Sandbox for Windows 10 May 2019 Update comes with all required components built-in and you don’t have to configure it by downloading system images or extra software. It has the following advantages:
- Pre-configured – You don’t have to download system image or software to get it up and running.
- Disposable – Sandbox is fully disposable, so every time you close it, the program will open as a brand-new installation of Windows.
- Secure – Everything is removed when you close and it also uses hardware-based virtualization for kernel isolation.
- Performance – The feature is also fast and runs smoothly on mid-end system configuration, thanks to smart memory management and virtual GPU.
The secure environment is designed to prevent potential malware from reaching your apps or data stored on the PC.
Windows Sandbox system requirements
In order to use Sandbox, you’ve to meet the minimum system requirements:
- Windows 10 version 1903 or newer.
- Windows 10 Pro, Enterprise or Server.
- 4GB of RAM (8GB recommended).
- 1GB of free disk space (SSD recommended).
- A 64-bit processor capable of virtualization.
- Virtualization enabled in your motherboard BIOS.
- CPU with two cores (quad-core chip recommended).
Almost all Windows 10 devices launched since 2016 support virtualization and also meet the minimum hardware requirements, but you cannot use Sandbox if you have Windows 10 Home.
How to enable Windows Sandbox on Windows 10
To enable Windows Sandbox, follow these steps:
- Open Cortana/Search.
- Search for “Turn Windows features on or off”.
- Scroll down to the bottom of the page.
- Check “Windows Sandbox” option.
- Click on OK.
- Restart your PC.
After rebooting the system, go to Start and look for Windows Sandbox. Or you can also search for it on Cortana and launch the sandboxed environment.
The Sandbox launches up as a separate fully-featured and brand-new installation of Windows. It fires up Windows within the OS and you can use it to run untrusted apps, files or browse the random websites.
None of the personalization and settings you’ve enabled will carry over. None of your third-party software or the apps you installed from Store will appear either.
Just like the actual OS, you will still have access to File Explorer, but it’s restricted to the Sandbox and limited storage for good reasons.
Microsoft has placed the classic-style header at the top of the window to avoid confusion with the actual system.
As mentioned, Sandbox is disposable and you can close the window at any time to end the isolated environment session.
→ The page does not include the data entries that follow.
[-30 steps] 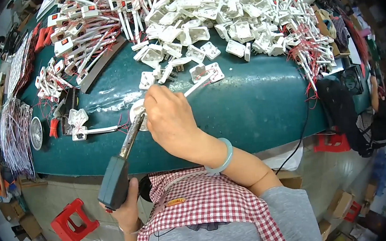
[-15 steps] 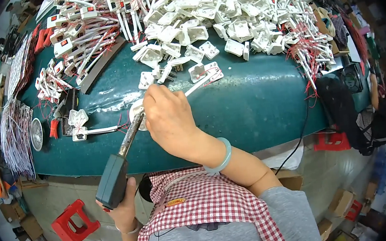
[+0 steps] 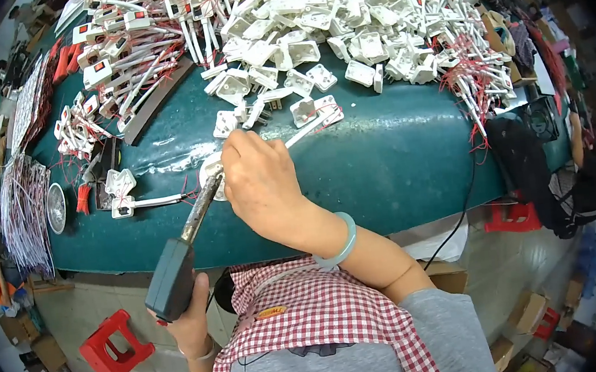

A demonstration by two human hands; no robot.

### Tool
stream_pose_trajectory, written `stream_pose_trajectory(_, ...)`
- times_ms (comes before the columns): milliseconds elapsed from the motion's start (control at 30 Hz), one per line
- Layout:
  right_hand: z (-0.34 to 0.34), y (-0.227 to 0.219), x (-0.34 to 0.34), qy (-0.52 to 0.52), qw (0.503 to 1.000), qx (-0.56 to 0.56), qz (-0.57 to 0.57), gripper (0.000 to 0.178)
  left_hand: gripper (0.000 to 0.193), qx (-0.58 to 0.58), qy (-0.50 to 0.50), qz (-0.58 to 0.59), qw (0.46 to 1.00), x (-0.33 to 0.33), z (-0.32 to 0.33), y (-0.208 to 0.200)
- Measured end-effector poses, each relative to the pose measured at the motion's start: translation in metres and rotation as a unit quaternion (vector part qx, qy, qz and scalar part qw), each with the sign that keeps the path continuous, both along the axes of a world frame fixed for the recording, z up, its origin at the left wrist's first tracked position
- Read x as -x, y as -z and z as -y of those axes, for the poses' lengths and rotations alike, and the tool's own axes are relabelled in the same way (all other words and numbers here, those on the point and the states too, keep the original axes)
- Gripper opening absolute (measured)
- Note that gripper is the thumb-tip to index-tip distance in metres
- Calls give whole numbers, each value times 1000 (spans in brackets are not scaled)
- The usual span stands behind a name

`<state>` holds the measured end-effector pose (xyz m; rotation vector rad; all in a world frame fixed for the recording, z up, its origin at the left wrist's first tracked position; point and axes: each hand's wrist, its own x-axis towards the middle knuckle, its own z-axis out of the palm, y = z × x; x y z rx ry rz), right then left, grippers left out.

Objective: Soldering wires onto small white plastic electrical components at an assembly line station.

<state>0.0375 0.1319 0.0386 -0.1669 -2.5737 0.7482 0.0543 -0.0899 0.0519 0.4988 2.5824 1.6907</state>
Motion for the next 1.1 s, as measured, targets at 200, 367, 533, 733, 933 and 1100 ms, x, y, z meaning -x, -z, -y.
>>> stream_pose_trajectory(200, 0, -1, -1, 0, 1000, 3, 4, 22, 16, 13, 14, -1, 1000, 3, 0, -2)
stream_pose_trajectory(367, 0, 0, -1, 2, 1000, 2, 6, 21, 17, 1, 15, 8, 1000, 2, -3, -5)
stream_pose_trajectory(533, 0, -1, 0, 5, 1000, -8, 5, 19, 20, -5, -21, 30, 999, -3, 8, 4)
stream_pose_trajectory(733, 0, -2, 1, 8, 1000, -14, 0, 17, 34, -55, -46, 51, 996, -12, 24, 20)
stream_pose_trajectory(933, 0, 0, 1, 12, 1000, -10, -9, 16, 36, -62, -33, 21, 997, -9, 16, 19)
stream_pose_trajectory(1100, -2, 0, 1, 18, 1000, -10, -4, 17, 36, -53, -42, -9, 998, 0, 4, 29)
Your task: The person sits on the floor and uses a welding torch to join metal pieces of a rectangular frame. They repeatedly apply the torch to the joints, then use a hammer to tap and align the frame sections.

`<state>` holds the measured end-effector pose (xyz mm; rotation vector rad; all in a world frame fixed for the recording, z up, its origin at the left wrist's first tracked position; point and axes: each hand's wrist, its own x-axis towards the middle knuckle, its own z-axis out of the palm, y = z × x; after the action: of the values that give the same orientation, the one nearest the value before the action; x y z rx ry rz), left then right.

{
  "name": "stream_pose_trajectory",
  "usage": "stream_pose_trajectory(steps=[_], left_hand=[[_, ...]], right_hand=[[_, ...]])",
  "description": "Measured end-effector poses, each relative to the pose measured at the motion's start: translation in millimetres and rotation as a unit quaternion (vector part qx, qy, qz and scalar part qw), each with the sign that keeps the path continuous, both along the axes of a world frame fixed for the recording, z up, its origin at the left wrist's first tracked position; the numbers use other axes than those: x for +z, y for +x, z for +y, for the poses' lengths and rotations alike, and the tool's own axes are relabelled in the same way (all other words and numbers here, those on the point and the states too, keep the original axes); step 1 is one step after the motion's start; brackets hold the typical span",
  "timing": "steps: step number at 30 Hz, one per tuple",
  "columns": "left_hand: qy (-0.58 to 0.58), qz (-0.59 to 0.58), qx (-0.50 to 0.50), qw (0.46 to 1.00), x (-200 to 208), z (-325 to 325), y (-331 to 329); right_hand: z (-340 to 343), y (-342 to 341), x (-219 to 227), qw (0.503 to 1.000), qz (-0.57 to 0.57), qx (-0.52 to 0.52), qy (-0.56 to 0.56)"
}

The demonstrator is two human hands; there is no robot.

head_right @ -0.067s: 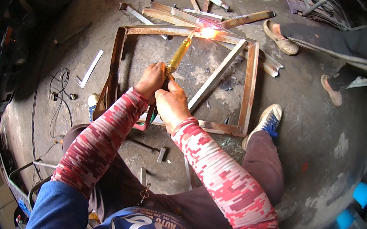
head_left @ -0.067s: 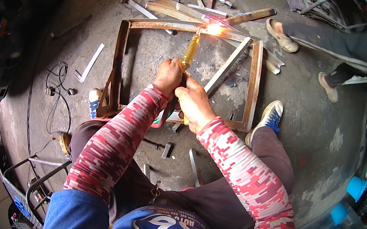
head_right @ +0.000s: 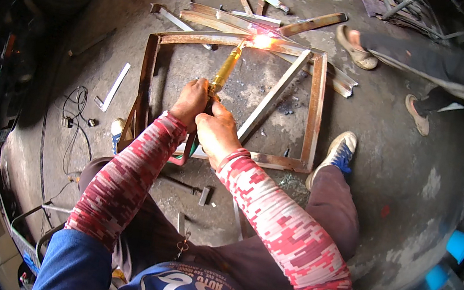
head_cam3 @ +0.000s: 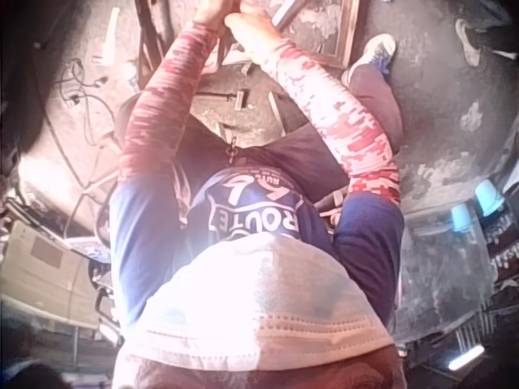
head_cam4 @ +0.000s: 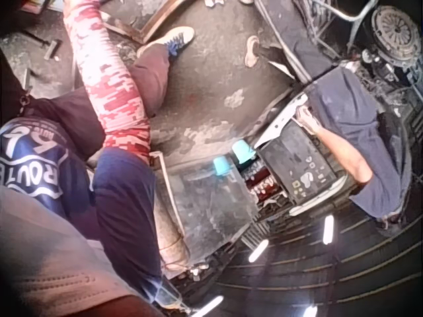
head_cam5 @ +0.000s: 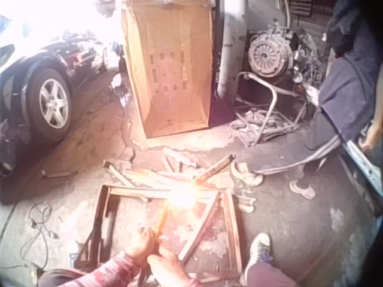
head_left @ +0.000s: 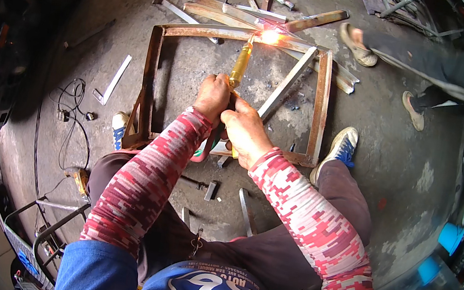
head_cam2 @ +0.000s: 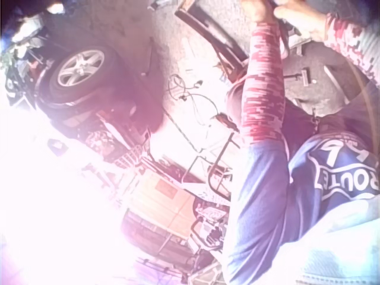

Once closed, all changes you made within the Sandbox window are discarded and everything is permanently deleted.
The feature uses Windows Containers and Microsoft has integrated it with Windows 10, so it runs as an app and not a virtual machine which results in better performance.
Sandbox is going to take a huge chunk of your computer’s memory and CPU for its own use. It also uses a portion of the network speed and disk space.
If your PC has limited resources and power intensive apps are running in the background, both Sandbox and PC will run more slowly.